Honest by design.
Seven risk categories every Layer 0 institutional reader needs surfaced. Named, characterised, mitigated where possible, accepted where not. No risk on this page is unique to VPAY Genesis — they are the risks of any RWA platform operating between physical commodity and on-chain settlement. We surface them publicly so an institutional or sovereign counterparty does not have to discover them in diligence.
Seven categories. Each named, each addressed.
A counterparty conducting diligence will probe these seven. We pre-empt the question by naming them ourselves.
Smart-contract risk
Despite extensive internal review and a 119-test Foundry suite with 256-run × 128k-call invariant fuzzing across the IP-class contracts (Kommit · Mate Masie), no external Tier-1 audit has yet been published. The smart-contract layer carries inherent execution risk until a published Tier-1 audit report (OpenZeppelin · Trail of Bits · Spearbit · ConsenSys Diligence) is in place.
• Source code public on GitHub (foundry-round2) · reproducible builds
• Bug-bounty programme activated alongside audit publication
• CircuitBreaker contract provides global + per-node pause capability under Safe admin
Oracle risk
$SOV reference pricing depends on the Chainlink XAU/USD feed. Oracle outage, deviation beyond threshold, or feed manipulation could affect mint denomination accuracy and lending ratio computations. Pre-attestation pilot has no live oracle dependency, but production attestation will.
• Deviation threshold 0.5% triggers attestation halt + CircuitBreaker activation
• Attestation-time price-lock prevents post-attestation oracle drift from affecting mint
• Multi-oracle backup engagement planned (Pyth · API3) for Q4 2026
Custodial risk
Physical metal is under EcoVent operational custody pending engagement with a third-party gold custodian (Brink's · Loomis · G4S · Malca-Amit class). Dual-control vault protocols mitigate but do not eliminate operational risk.
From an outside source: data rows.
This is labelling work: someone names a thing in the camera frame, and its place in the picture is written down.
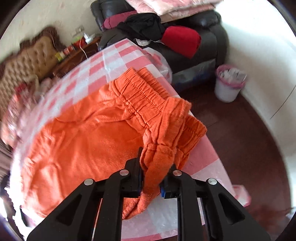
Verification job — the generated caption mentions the orange pants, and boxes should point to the orange pants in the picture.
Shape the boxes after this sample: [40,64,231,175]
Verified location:
[21,68,207,219]

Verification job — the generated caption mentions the black clothing pile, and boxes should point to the black clothing pile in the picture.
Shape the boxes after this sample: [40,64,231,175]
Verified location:
[116,13,166,41]

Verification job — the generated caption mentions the white trash bin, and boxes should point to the white trash bin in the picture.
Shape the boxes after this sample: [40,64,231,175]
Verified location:
[214,64,247,103]

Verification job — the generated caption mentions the black leather armchair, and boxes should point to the black leather armchair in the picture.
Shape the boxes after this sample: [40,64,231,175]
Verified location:
[90,1,228,88]

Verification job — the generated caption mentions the dark wooden nightstand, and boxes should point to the dark wooden nightstand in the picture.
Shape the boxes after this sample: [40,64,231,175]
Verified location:
[52,37,101,78]

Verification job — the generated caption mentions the tufted leather headboard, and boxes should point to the tufted leather headboard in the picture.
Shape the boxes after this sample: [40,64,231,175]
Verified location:
[1,26,65,116]

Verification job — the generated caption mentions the red tin box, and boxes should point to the red tin box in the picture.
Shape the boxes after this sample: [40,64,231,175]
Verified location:
[72,37,87,49]

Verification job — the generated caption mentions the red folded garment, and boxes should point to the red folded garment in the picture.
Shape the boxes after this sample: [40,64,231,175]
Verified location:
[161,26,202,59]

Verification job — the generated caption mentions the maroon cushion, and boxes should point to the maroon cushion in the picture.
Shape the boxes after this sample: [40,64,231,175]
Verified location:
[103,11,137,30]

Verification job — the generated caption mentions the pink floral cushion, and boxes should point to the pink floral cushion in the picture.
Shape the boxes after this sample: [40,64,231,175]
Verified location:
[126,0,221,23]

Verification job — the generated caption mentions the white charging cable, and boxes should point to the white charging cable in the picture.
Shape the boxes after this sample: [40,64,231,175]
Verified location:
[79,38,89,60]

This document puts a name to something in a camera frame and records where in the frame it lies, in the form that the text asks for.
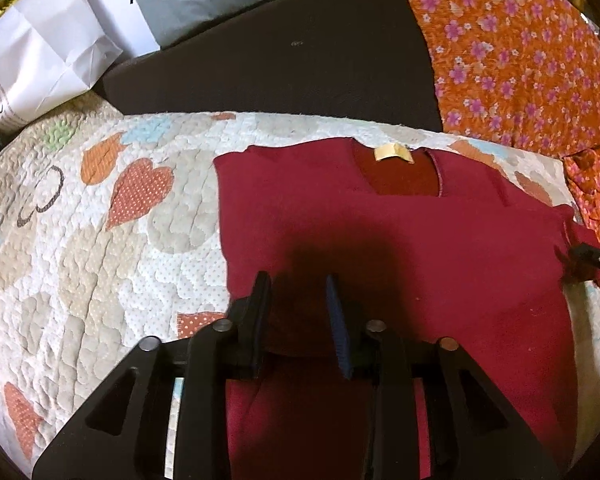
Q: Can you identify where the black ribbed fabric cushion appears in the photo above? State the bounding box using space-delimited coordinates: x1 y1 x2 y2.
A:
95 0 442 131

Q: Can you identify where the dark red small sweater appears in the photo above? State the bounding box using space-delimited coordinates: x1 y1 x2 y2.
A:
214 138 596 479

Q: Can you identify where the orange floral fabric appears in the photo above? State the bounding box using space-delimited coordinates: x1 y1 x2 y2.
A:
408 0 600 240

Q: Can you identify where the white paper shopping bag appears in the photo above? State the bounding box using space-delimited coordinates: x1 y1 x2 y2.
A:
0 0 158 136

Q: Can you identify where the quilted heart pattern bedspread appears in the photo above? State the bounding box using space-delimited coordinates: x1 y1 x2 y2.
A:
0 94 573 478

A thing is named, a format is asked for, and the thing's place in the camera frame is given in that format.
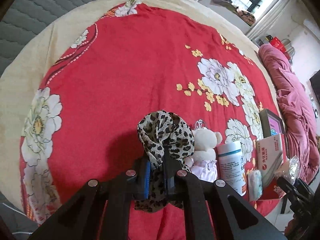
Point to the grey quilted headboard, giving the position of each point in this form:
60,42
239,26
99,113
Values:
25,19

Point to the red bags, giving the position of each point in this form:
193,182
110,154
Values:
285,46

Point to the white supplement bottle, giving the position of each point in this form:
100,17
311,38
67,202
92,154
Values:
231,165

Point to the red floral blanket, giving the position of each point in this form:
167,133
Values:
80,144

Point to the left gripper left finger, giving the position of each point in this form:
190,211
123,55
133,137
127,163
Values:
143,170

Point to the dark tray pink book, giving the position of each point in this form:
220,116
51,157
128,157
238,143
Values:
271,123

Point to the pink face mask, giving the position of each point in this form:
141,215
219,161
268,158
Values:
289,170

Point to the pink quilted duvet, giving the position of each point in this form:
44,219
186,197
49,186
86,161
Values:
296,109

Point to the white curtain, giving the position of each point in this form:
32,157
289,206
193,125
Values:
268,20

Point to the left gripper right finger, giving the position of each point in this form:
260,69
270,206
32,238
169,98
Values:
172,189

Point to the red tissue box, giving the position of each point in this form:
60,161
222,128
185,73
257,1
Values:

Founder-key custody remains a structural concern in the pre-third-party-custodian period.
• Dual-control access (operator + supervisor) required for vault entry
• Third-party custodian engagement in progress · target Q3 2026
• Insurance carrier (Lloyd's syndicate) engagement parallel to custody arrangement
• Vesting closes founder-key custody risk on the token side ($SOV minus 50 SOV operational carve-out is irrevocably locked)
Regulatory risk
Tokenised RWA operates in an evolving regulatory landscape across jurisdictions. Ghana Gold Board Act 2025 provides domestic statutory anchor; EU MiCA, US SEC RWA framework, MAS DPT, and other jurisdictional regimes are in active engagement. Adverse regulatory developments — particularly around securities classification of $SOV — could materially affect operations.
• CCO of record (Ibilola Macaulay) — direct regulator contact
• Legal opinion in preparation (counsel selection underway)
• Sandbox-class engagement with named regulators for ongoing dialogue
• $SOV positioned as asset-referenced commodity-backed instrument — not unregistered security
Redemption gating
Physical redemption is subject to KYC verification, regulatory permission, queue depth, and operational throughput. In high-volume redemption scenarios (e.g. macro stress event), redemption queues may extend beyond the standard SLA window. Force-majeure clauses may apply during regulatory or supervisory events.
• Public queue depth surfacing at /protocol/transparency (Q3 2026)
• Standard SLA window: 5 business days from verified request
• Pro-rata gating in stress scenarios — first-in-first-out queue with priority for institutional counterparties under contract
• Force-majeure clauses surfaced in Terms of Service (under counsel review)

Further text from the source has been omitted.